I'd be the first to tell you that I don't understand crypto. Most people don't.
You're unwilling to have this conversation again; I understand. Do you have a link to one of your talks? I'd be interested in watching.
Can you at least tell me what definition you're using for "fall", if not key retrieval? Replay attack? Information leakage?
Edit:
> "I don't understand the vulnerabilities you're talking about so I'm going to assume there's something basic about how stuff works that I grasp but you do not"
Sorry if it came off that way! I'm assuming that you understand something basic about how this works that I do not, and wondering what it is :)
The security of most block ciphers revolves, in some ways, on the difficulty of brute force iterating through very large numbers --- 2^128, say.
"Byte-at-a-time decryption" means creating a scenario where attackers can brute force numbers like 2^8, winning a single byte of "plaintext" (or whatever the equivalent is depending on the primitive you're targeting). If your block size is 16 bytes long, the attacker might have to brute force 2^8 16 times; with a laptop, you might be talking about whole seconds of work.
Block cipher attacks generally never recover crypto keys.
I am being intentionally vague. Not because I want to keep information from you, but because I don't want to create yet another crypto thread that gives developers a false sense of knowing what the risks are when building crypto.
If this is something you're seriously interested in, and you can code in any programming language, email me and I'll give you a syllabus of straightforward things to work on.
Ok, you have me confused. I half want to raise the BS flag...
Could you explain something here? How can a block cipher that has 128 bits of output be attacked 8 bits at a time (where 1 bit change in the input will change on average 64 bits of the output in a non-predictable manner)? Sure, you can try every 8 bit permutation, but without knowing the form of the original text how can you know if you have a valid character? And how is that different from extracting "raw data" out of pure randomness (where the fallacy is obvious, you're extracting data that was never there)?
I'm genuinely interested, so if an email will do it, could you please follow up: ircmaxell [at] php [dot] net...
If you read my comment carefully, you'll see I'm talking about mistakes people make when using "safe" block cipher modes. The default mode is ECB, by the way, not CBE.
AES in its default block cipher mode can usually be byte-at-a-time decrypted. AES in its "conservative" mode can almost always be byte-at-a-time decrypted when not augmented with another crypto building block that developers invariably forget. When developers don't forget that building block, they often manage to implement it in such a way that it too can by byte-at-a-time broken. AES in its most "modern" mode ends up being exactly as secure as naive XOR when developers use it without understanding its parameters.
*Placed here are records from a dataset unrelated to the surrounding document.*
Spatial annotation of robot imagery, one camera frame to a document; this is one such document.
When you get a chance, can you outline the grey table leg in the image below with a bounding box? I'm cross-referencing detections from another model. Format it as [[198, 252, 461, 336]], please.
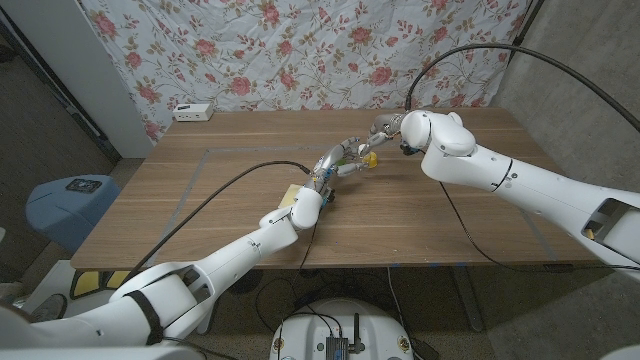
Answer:
[[449, 266, 485, 333]]

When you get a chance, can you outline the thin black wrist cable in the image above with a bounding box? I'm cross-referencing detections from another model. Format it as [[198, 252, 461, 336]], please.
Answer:
[[277, 219, 321, 331], [438, 180, 640, 275]]

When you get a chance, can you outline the black backdrop pole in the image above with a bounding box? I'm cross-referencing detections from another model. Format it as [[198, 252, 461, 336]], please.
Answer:
[[509, 0, 546, 49]]

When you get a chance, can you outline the clear medicine bottle white cap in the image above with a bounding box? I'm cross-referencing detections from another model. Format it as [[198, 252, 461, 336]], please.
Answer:
[[353, 145, 371, 171]]

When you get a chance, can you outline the black phone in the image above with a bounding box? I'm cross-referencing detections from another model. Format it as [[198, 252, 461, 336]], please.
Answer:
[[65, 178, 103, 194]]

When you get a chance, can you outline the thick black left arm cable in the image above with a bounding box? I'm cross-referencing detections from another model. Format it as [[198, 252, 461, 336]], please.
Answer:
[[122, 160, 314, 286]]

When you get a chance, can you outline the yellow sticky note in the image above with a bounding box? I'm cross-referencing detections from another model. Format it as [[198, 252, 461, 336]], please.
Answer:
[[278, 183, 304, 209]]

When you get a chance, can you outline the white power strip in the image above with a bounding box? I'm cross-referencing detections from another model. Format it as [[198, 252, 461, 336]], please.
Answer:
[[172, 103, 215, 123]]

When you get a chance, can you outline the floral backdrop cloth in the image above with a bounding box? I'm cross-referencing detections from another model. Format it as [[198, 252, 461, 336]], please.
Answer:
[[79, 0, 531, 144]]

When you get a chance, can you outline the thin black left wrist cable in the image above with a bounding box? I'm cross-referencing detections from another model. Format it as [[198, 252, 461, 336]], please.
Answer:
[[277, 219, 321, 331]]

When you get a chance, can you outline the grey shoe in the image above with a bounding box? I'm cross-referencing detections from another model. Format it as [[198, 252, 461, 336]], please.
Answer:
[[29, 293, 68, 322]]

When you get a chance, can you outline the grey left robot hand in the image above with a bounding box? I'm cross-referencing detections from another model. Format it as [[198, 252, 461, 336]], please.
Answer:
[[310, 135, 371, 194]]

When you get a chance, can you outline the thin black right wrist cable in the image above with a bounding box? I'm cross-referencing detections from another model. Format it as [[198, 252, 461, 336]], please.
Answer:
[[438, 180, 640, 275]]

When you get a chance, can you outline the white robot torso base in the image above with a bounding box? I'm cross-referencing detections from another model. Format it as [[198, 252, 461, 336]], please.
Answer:
[[269, 298, 415, 360]]

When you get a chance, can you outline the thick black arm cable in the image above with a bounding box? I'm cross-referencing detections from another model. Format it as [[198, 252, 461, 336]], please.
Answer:
[[122, 160, 314, 286], [404, 43, 640, 132]]

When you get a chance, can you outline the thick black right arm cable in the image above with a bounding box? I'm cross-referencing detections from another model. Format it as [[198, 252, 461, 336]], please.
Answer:
[[404, 43, 640, 132]]

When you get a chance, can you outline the blue stool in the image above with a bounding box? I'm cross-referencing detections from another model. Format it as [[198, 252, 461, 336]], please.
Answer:
[[25, 174, 122, 254]]

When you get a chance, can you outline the yellow and black mat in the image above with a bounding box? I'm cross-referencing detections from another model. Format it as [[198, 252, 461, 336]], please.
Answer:
[[69, 269, 132, 300]]

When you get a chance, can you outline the black power brick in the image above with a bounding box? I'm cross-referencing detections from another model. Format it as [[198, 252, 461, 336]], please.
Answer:
[[409, 337, 441, 360]]

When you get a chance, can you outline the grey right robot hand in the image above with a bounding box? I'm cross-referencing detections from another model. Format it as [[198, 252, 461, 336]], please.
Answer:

On the other hand, if you read the Wikipedia page on Feistel networks and wrote your own --- or if you just used reduced-round FEAL-4 --- but used Keyczar to actually deploy it against real data, all those mistakes I alluded to above would be avoided, and your attackers would have to do real cryptanalysis to attempt to break your application; nobody does that.
Knowing this, you can now see why I'd take issue with the idea that your "Secure Progammer's Pledge" urges people to use "vetted algorithms" to protect data. AES is about as "vetted" as algorithms ever get, and its use in production code by generalist developers is almost always comically insecure.
So: no, that one example turns out not to be more secure than AES, even in Keyczar. The problem is, by itself, it usually turns out not to be less secure either.